Grounded, Safe, Culturally Aligned, and Scalable AI for Education
Building a $22M AI Pipeline by creating an enterprise-grade AI Orchestration layer.
It all started when...
The Middle East education market faced a paradox: Ministries wanted innovation to achieve the mandates of their national strategies (Vision 2030 in KSA/Egypt, Vision 2040 Oman, Vision 2031 UAE). They were hungry for AI implementations, but they were terrified of cultural misalignment and data sovereignty. While generic tools (ChatGPT, Gemini) existed and were offered for free, ministries and users refused to scale them. Simultaneously, nations like UAE and KSA had invested in local national models (Jaiss, Allam) but these models sat unutilized because they lacked an application layer to bring them safely into the classroom.
My Role
The Digitization Engine: I designed a multi-agent system capable of ingesting 'messy' legacy textbooks (complex PDFs) and transforming them into dynamic learning paths. This saved Ministries millions in manual content digitization costs.
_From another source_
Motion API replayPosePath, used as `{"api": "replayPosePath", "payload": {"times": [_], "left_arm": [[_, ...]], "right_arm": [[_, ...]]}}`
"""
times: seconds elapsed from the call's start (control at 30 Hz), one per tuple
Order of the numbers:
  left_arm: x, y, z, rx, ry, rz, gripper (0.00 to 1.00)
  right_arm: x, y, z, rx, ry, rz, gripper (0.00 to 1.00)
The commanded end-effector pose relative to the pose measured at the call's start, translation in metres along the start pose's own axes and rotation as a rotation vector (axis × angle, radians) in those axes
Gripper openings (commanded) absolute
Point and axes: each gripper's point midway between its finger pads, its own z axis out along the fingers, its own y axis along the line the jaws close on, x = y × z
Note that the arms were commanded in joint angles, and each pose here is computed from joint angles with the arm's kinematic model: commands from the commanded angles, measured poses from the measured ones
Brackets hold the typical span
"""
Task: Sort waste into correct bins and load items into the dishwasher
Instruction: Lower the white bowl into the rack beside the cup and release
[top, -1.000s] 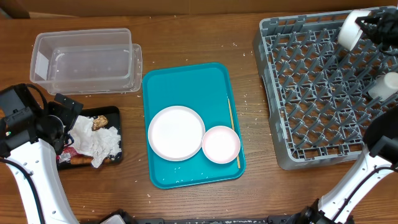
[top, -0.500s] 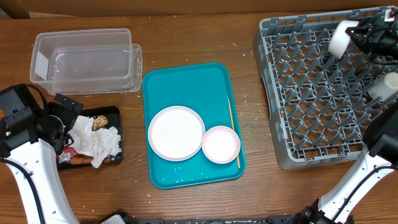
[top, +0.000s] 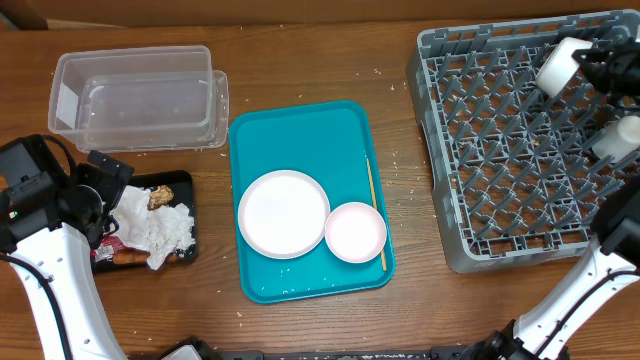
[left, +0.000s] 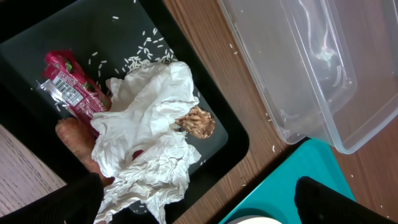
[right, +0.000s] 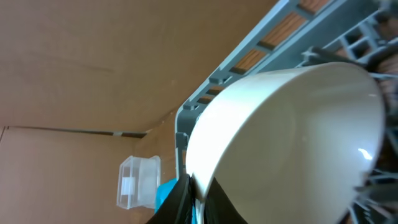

The Ingestion Pipeline: I defined the strategy for a multimodal ingestion engine. Long before it was industry standard, we built pipelines that used vision models to deconstruct legacy textbooks (complex PDFs with diagrams), preserving semantic structure to enable true multimodal retrieval.
The Retrieval Architecture: I co-architected an Agentic Hierarchical RAG system. We implemented multi-hop retrieval to connect related concepts across different chapters, ensuring the AI has the full context before generating an answer.
The Response Pipeline: I designed a dedicated response layer fortified with guardrails and safety checks. This acts as a deterministic filter post-generation to guarantee that no hallucinated or culturally inappropriate content reaches the student.
The Model Selector: I defined a model selector that capitalizes on national investments. The system enables routing to local models (Jaiss, Allam, or on-prem DeepSeek) while reserving expensive cloud models only for complex reasoning.
The Evaluation Strategy: I established a rigorous Evals Framework to benchmark our outputs, proving a drastic reduction in hallucinations compared to base models and building trust with technical stakeholders.
Observability & Cost: I defined the Observability and Cost Management layer. This provides granular audit logs for every student interaction and actively manages token economics, making national-scale deployment financially predictable.
Results
$22M Sales Pipeline generated by proving we could operationalize their National AI assets.
National Pilots secured with Saudi MOE entities, validating the hybrid local/cloud approach.
80% Cost Reduction achieved by routing standard queries to cheaper, local open-weight models.